この世の中で最も深刻な諸問題の解決策を見つけるには、コンピューターのコードだけでなく、人と人との関係性を理解する必要がある。倫理もデータも、深く思考する人々も深層学習する人工知能も、つまり人と機械の両方が求められている。

リベラルアーツ教育の価値

シリコンバレーを見渡すと、「理系」人間の代表選手ともいえる多くの起業家たちが、実は尋問の方法や、厳密な思考方法に関する教育をかつて受けたことや、多くのハイテク企業が一般教養、即ちリベラルアーツ教育で学んだ哲学を基礎に築かれていることがわかる。技術の発達でかつてないほど使いやすいツールボックスが手に入るようになって、リベラルアーツで学んだことが競争優位になっている。

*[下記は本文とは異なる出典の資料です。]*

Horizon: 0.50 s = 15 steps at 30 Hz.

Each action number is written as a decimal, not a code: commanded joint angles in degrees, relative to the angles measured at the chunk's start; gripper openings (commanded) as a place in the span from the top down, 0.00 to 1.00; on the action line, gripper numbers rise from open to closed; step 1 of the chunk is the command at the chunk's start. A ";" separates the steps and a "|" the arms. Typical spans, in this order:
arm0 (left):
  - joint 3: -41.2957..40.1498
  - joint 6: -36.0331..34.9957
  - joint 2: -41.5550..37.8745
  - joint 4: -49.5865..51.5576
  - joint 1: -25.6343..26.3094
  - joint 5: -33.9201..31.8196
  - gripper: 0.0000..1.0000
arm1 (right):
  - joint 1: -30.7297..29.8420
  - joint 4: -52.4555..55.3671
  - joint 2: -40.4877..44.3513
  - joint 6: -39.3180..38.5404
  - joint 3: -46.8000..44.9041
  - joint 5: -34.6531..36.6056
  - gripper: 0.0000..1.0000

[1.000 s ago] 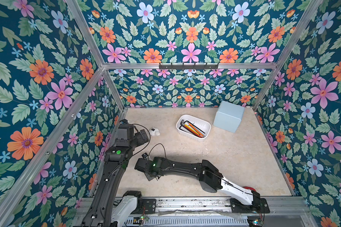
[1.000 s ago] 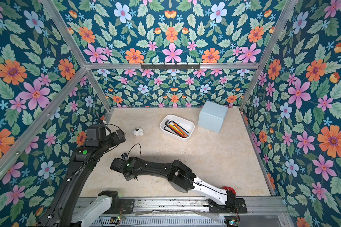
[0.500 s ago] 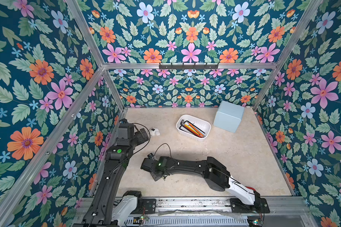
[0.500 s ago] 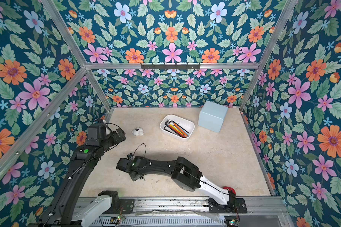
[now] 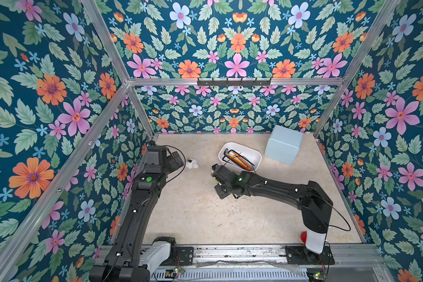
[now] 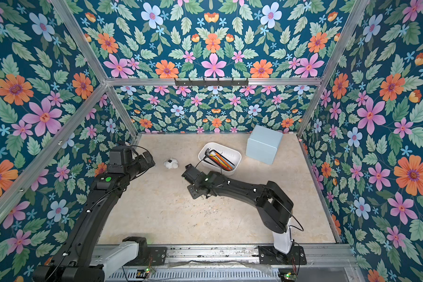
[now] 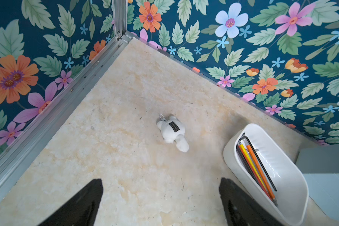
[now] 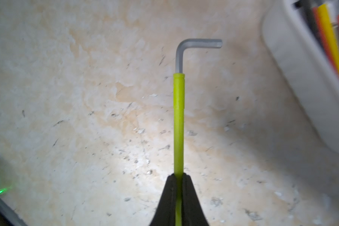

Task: Put the hex key on the desktop into the storage box
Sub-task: Pick up the Allen key from the center of the board, then place the Allen key in the storage box.

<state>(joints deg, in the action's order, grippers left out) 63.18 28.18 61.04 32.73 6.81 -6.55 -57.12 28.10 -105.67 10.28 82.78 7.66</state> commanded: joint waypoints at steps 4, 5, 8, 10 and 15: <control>0.87 0.25 1.27 -2.49 -0.11 -4.11 0.01 | 10.71 -7.48 2.75 -19.49 -0.93 -2.04 1.00; 1.18 0.49 1.37 -2.50 -0.12 -4.50 0.01 | 12.72 -8.21 2.59 -22.23 -0.47 -2.20 1.00; 2.14 1.78 1.53 -2.32 -0.12 -5.59 0.01 | 18.71 -7.85 0.06 -28.76 3.08 -5.55 1.00; 2.47 2.61 1.47 -2.15 -0.13 -6.07 0.01 | 22.39 -6.32 -2.85 -32.00 6.75 -7.42 1.00; 3.58 4.60 1.37 0.19 -0.07 -7.35 0.00 | 28.04 -0.89 -11.58 -39.39 16.32 -10.53 1.00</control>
<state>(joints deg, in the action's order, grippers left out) 66.15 31.24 62.59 31.77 6.76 -12.10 -30.20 23.62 -114.52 -21.69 96.07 0.93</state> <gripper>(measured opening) 0.994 0.098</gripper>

リベラルアーツ教育の価値とは何か。人文科学と社会科学は、そもそも人間性とは何か、我々のコミュニティー、社会にはどのような性質があるのかといったことを中心に研究する学問である。リベラルアーツで学位を得ようとする学生には、我々はどのように振る舞い、なぜそのように振る舞うのかを調べてみたいという強い動機を持っている者が多い。こうした学生たちは研究を通して多くのことを学び、そこで得た知識を駆使して今日の課題を考え、解決すべき主要な問題に取り組み、様々な分析手法や対処法を編み出していく。

これからの時代のイノベーションにとって最大の機会は、進化する技術力を我々の生活や社会に生かそうとする試みの中にある。イノベーションは、我々が自分の最も得意な仕事の割合を増やし、残った仕事を機械にやらせるための最適な方法を見つけ出せるようになるための工夫から生まれる。しっかりしたリベラルアーツの教育を受けた労働者は、こうした目標を追い求めるための強い基盤を持っている。

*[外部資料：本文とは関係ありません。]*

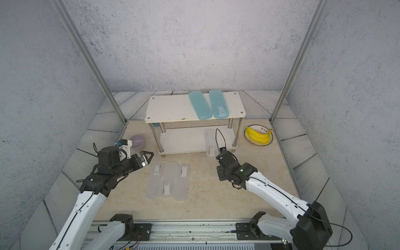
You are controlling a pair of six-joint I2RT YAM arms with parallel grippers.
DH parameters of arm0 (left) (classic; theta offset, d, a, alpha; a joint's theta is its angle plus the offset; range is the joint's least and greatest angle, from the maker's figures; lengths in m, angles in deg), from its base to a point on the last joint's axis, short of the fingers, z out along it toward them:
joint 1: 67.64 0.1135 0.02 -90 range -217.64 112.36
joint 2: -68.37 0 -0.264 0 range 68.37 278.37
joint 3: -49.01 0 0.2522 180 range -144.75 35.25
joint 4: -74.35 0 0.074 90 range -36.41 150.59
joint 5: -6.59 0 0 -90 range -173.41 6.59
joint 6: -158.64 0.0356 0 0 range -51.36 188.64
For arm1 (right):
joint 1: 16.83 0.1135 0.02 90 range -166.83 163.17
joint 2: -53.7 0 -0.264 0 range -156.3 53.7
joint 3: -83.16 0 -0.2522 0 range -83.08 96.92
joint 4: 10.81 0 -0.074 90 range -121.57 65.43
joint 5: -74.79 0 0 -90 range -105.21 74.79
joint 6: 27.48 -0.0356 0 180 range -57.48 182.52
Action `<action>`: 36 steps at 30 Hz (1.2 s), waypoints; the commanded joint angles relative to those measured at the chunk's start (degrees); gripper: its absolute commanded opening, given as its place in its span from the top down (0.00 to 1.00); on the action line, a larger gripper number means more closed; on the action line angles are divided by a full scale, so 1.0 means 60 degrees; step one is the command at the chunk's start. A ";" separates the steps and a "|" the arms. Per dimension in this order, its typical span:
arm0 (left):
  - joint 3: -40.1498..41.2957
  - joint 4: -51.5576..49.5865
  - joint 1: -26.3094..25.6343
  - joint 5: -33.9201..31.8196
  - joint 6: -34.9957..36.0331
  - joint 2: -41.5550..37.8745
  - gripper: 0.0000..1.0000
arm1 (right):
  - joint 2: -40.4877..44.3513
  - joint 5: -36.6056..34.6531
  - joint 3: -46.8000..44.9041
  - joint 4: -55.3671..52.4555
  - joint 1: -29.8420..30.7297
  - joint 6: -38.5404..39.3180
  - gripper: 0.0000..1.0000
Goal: Place the pencil cases on the shelf according to color
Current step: Place the pencil case on the shelf.
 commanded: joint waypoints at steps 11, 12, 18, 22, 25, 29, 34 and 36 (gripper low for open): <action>0.0230 -0.0034 -0.0052 -0.0011 -0.0056 -0.0136 0.01 | -0.0762 0.0696 -0.1417 0.3224 0.0001 -0.2203 1.00; 0.0257 -0.0018 -0.0052 -0.0029 -0.0058 -0.0137 0.01 | -0.1102 0.0759 -0.1301 0.3483 -0.0009 -0.2240 1.00; 0.0416 0.0086 -0.0055 0.0034 -0.0052 0.0010 0.01 | -0.3403 0.1933 0.0072 0.4463 -0.0587 -0.2403 1.00; 0.0407 0.0072 -0.0062 -0.0033 0.0016 0.0016 0.01 | -0.4385 0.1734 0.0787 0.4597 -0.0727 -0.2177 1.00; 0.0391 0.0071 -0.0051 -0.0059 0.0091 0.0052 0.01 | -0.4881 0.1768 0.1098 0.4643 -0.1007 -0.2275 1.00; 0.0343 0.0034 -0.0054 -0.0074 0.0161 0.0153 0.01 | -0.5299 0.1864 0.1366 0.4916 -0.1193 -0.2234 1.00; 0.0290 0.0072 -0.0055 -0.0073 0.0190 0.0272 0.01 | -0.5753 0.1768 0.1956 0.4659 -0.1326 -0.1871 1.00; 0.0269 0.0054 -0.0058 -0.0072 0.0222 0.0303 0.01 | -0.5831 0.1863 0.2082 0.4709 -0.1382 -0.1780 1.00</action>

リベラルアーツ分野には、技術革新の世界に多大な貢献をできるものがたくさんある。例えば、心理学は我々の感情や思考方法になるべく調和する製品をつくるのに役立つ。企業が製品開発やマーケティングを実施するにあたっては、文化的要素と個人の行動要因の検討が必要で、人類学はその理解に貢献できる。

リベラルアーツ教育の誤解

リベラルアーツに対する批判の大半は、誤った前提に基づいている。曰く、STEM分野の学生に比べると厳しさが欠け、「軟弱」で非科学的だと。実際、リベラルアーツ教育では、緻密な観察やインタビューといった、厳格な調査/分析に関する多くの方法が重視されるが、これはハードサイエンスの信奉者からは必ずしも高く評価されていない。

文系と理系の融合が大切

文系人間は、専門分野間の溝を橋渡しし、様々な問題とそれらに対処する技術的な手段を予想もしない方法で結びつけ、最も有望なイノベーション分野を追求するために、複数部門をまたぐチームを全力で作り上げる。今日の世界で最も刺激的で影響力の強いイノベーションは、文系人間と理系人間の専門知識の融合によって実現しており、幅広い分野で最も重要な諸問題を解決する最も強力な手段を作り出している。